In the newspaper on the weekend, Herald columnist and editor of The Spinoff Duncan Greive asked whether TV is dead. Actually the only question was found in the headline – “Is this the death of TV?” as the subheading answered “television has lost out to the Internet”, then later, “television’s not coming back”. (The same article on The Spinoff is titled “Good News: TV is dead”, which confirms what some have long suspected about many TV reviewers and their feelings towards the medium).
A week or so ago, I was at the release of the New Zealand on Air audience survey information. It was certainly interesting reading, and as Greive notes, for the first time, television as a medium has been overtaken by the Internet. Well, sort of. On a weekly basis, TV still reaches more people than online video.
On a daily basis it’s the opposite, at least for younger people.
But this argument is overly simplistic. Television vs the Internet. These are just video delivery mechanisms. TVNZ, YouTube, Facebook, Stuff, The Spinoff – these are platforms, under which in some cases there are channels, on which there are programmes. Bear with me if this seems obvious, I’m getting to a point. Back to the NZOA data though, here’s how a channel by station by site comparison looks.
Things are changing, that much is also obvious. Even in the decade or so I’ve worked in television, the numbers have dropped. What used to be an average rating for a show would today be an unbelievable win. Prime time shows on major channels are now content with getting the eyeballs of a single digit percentage of the total population – few shows get into double figures. “Wins” are now counted by looking at Share: Did our show get a bigger share of whoever’s left watching television than the other lot did?
By his own admission on various occasions, Greive wants a slice of that sweet sweet funding pie, and why not? My disclaimer – I don’t have any TV shows in development, but I wouldn’t say no, and I have various web series in development, but none are currently NZOA funded – although again, I wouldn’t turn it down.
The problem is, “television has lost out to the Internet” is a false dichotomy. As much as its streams are broken down into mechanisms, NZ On Air doesn’t fund ‘television’, it funds programmes. And while I’m sure everyone reading this loves niche programming, one of the legal requirements (s39(b) of the Broadcasting Act) is it must take into account the potential size of the audience.

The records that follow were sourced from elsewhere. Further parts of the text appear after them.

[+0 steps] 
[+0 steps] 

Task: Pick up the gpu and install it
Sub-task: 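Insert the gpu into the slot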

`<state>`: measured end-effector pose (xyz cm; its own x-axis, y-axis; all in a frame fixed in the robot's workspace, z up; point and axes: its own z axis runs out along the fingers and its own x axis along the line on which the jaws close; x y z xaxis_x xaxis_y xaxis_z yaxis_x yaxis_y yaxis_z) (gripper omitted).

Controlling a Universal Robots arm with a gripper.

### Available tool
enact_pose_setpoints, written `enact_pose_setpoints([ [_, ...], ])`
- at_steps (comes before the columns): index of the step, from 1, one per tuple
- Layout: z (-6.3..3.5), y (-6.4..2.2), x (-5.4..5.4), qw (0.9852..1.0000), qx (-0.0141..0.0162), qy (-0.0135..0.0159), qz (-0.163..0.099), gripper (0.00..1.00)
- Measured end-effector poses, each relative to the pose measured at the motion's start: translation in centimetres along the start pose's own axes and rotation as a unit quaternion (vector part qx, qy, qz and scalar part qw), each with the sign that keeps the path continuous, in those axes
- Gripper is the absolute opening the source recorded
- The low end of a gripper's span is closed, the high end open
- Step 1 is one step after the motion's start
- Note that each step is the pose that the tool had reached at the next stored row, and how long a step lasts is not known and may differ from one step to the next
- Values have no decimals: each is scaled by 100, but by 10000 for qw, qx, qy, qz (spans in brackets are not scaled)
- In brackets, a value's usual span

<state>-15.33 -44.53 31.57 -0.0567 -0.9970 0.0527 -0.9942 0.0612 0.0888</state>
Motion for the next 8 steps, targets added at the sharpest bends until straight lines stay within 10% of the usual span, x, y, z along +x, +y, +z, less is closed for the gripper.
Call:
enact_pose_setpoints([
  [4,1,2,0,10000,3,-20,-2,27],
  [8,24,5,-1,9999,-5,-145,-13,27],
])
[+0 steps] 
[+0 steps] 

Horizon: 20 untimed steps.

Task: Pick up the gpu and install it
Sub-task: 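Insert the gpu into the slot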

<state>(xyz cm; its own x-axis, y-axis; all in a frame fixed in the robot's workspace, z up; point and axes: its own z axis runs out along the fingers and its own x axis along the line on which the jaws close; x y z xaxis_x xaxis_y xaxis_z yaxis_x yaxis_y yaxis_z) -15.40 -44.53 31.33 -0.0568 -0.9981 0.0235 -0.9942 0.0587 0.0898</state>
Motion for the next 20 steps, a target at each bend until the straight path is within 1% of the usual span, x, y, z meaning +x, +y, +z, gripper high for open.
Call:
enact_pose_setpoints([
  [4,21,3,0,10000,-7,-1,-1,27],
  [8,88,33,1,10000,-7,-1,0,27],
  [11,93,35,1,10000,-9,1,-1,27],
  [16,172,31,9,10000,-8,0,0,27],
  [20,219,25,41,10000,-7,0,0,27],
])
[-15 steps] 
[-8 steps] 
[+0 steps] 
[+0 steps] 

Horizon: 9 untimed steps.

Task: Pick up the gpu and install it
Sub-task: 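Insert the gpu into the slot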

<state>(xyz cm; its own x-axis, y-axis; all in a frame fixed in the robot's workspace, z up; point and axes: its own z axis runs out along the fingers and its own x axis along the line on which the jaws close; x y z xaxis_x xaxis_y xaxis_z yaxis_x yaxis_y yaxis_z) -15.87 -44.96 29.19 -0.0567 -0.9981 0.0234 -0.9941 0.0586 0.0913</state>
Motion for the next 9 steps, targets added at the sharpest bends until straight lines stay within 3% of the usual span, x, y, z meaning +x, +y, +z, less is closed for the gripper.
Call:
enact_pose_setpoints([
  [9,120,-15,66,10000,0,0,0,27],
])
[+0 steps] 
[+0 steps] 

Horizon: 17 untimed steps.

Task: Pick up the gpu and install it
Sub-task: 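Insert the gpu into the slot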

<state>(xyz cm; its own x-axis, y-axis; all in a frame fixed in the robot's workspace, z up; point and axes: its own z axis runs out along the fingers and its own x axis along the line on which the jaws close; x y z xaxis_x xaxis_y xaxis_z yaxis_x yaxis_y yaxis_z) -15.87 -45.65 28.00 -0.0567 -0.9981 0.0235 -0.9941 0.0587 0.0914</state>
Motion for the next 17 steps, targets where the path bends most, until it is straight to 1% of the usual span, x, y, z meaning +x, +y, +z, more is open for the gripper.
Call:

So instead of simply saying “let’s give all this money to the Internets”, what programmes would you fund, and where would they go to reach a large audience?
The most obvious places to start would be nzherald.co.nz or Stuff. Huge daily reach. And while inroads are being made – I’m looking forward to seeing Kirsty Johnston’s doco series filmed in a South Auckland school – people aren’t yet going to those sites to watch non-news video, at least not in any reasonable proportion to the ostensible audience size. There has been the odd exception – I’m *told* Anika Moa’s interview series hit 100,000 on some episodes, which will be more than it’s likely to ever see on Māori Television (I hope I’m proven wrong, but even the award-winning Native Affairs peaked around 20,000 viewers), even with a name change.
Ratings for most video views aren’t published like television, and it’s commercially sensitive, so it’s hard to go on anything other than anecdote and conjecture a lot of the time. But the figures I have been privy to are almost always underwhelming. So while television is declining, there’s still a gulf between most mainstream TV audience numbers, and most New Zealand online-only video content. One episode of One News last week got a 17 in the 5+ demographic. That’s 730,000 viewers, if you believe the system. Westside, on TV3, 200,000 for one episode, on television – i.e. not including On Demand. 13,000 people watched my old show Back Benches last week. That’s niche TV right there, we always knew that. But even to reach that niche figure you’d have to combine the audience from the last twenty videos from The Spinoff (assuming no overlap on any of those videos). The places people go to read, and the places people go to watch, are often not the same thing.
So where are the big online video audiences? VOD, perhaps. It’s worth noting that some content made for broadcast television ends up there too (and sometimes on YouTube as well) – and maybe having a solid plan post-broadcast should be an important part of funding from now on.
There are some YouTube channels with a huge reach – but take away the make-up demonstrations and gamer content and the field narrows considerably – or fund them and watch the outcry. Notably in announcing a new partnership with YouTube, NZ On Air has specifically excluded ‘demonstration’ or ‘lifestyle’ videos.
Things do need to continue to change, and having watched the development of NZ On Air’s digital funding, change has been the only constant. There have been early mistakes, adjustments, and increases in the amount and types of funding along the way. And most recently, that shots across the bow to television networks – if someone else can offer the eyeballs, then we’ll give that television funding to someone else.
Television may die as a transmission method, but that doesn’t mean that the TV channels will die with it – and despite their shortcomings, the broadcasters are still adept at delivering a large audience to a finite number of shows. Younger people might be tuning out, but quarter of a million of them (aged 18-49) still tuned in to watch a porn flick about the Auckland property boom last night. Just like that market, talk of a crash is still just wishful thinking.